Title: Regularized clusterwise multiblock regression
Authors: Stephanie Bougeard - ANSES (France) [presenting]
Ndeye Niang - CNAM (France)
Gilbert Saporta - CNAM (France)
Abstract: Regression coefficients are usually estimated under the assumption that observations come from a single and homogeneous population. However in many applications, this assumption is not true and the overall model is not efficient to recover the specificities of potential cluster models. When variables are in addition structured into a dependent block of variables and several blocks of explanatory ones, we propose a new method called regularized clusterwise multiblock regression. The aims of this method are to find out simultaneously thanks to a single criterion: a data reduction of explanatory variables through components that can be intermediate between the ones from multiblock PLS and multiblock Redundancy Analysis, a partition of the observations into several clusters and the corresponding cluster multiblock regression coefficients.
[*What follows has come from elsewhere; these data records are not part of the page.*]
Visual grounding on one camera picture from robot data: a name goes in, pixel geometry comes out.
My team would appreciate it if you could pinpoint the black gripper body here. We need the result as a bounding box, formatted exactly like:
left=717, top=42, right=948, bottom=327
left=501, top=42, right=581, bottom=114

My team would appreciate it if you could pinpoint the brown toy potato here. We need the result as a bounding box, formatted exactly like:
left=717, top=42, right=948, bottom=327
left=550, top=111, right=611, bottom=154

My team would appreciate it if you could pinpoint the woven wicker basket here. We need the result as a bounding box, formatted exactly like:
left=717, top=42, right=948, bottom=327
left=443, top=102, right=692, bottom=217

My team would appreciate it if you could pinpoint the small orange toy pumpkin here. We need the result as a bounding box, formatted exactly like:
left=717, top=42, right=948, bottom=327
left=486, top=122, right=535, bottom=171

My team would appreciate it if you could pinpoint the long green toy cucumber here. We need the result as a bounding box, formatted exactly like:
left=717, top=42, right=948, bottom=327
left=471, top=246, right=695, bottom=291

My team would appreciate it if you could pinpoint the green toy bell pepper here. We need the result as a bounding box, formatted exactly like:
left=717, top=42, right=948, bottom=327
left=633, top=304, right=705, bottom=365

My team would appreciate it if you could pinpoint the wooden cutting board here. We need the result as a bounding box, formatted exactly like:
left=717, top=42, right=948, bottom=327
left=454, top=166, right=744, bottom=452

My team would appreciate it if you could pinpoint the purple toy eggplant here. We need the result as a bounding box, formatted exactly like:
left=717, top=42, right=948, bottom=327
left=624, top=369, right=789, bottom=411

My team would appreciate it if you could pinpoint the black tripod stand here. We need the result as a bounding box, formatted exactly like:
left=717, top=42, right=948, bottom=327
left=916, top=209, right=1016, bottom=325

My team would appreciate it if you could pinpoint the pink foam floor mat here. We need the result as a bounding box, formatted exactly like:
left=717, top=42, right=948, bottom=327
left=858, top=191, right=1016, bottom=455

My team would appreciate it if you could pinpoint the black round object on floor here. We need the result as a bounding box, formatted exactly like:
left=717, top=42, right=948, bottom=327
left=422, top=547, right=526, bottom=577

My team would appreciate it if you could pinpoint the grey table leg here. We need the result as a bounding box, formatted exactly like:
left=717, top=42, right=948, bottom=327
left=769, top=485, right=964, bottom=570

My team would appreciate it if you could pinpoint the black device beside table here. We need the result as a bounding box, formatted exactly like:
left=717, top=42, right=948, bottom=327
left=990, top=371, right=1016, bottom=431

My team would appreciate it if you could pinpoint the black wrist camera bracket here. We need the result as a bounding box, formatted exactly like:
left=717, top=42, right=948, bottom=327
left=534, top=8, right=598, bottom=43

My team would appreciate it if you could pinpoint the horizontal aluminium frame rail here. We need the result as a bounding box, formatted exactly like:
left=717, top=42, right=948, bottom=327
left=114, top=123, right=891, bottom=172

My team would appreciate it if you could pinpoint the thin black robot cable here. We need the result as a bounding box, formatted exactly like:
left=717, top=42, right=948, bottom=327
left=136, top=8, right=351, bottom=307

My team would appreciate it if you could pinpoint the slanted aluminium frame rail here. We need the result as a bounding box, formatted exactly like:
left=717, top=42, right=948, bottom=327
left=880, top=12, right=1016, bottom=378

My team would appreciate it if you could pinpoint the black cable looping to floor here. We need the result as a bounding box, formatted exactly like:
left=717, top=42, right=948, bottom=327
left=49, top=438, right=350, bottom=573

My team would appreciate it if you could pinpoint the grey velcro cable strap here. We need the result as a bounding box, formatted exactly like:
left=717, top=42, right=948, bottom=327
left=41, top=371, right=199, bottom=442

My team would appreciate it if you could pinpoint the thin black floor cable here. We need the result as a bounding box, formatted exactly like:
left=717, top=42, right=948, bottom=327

The three unknown parameters of this criterion, namely the regularization parameter which aims at stabilize the inversion of the block variance-covariance matrices, the number of components and the number of clusters, are all defined such as to minimize the prediction error on the basis of a ten-fold cross-validation. A simulation study is carried out to assess the performance of the method and an empirical application in the field of consumer satisfaction is provided which illustrates the usefulness of the method.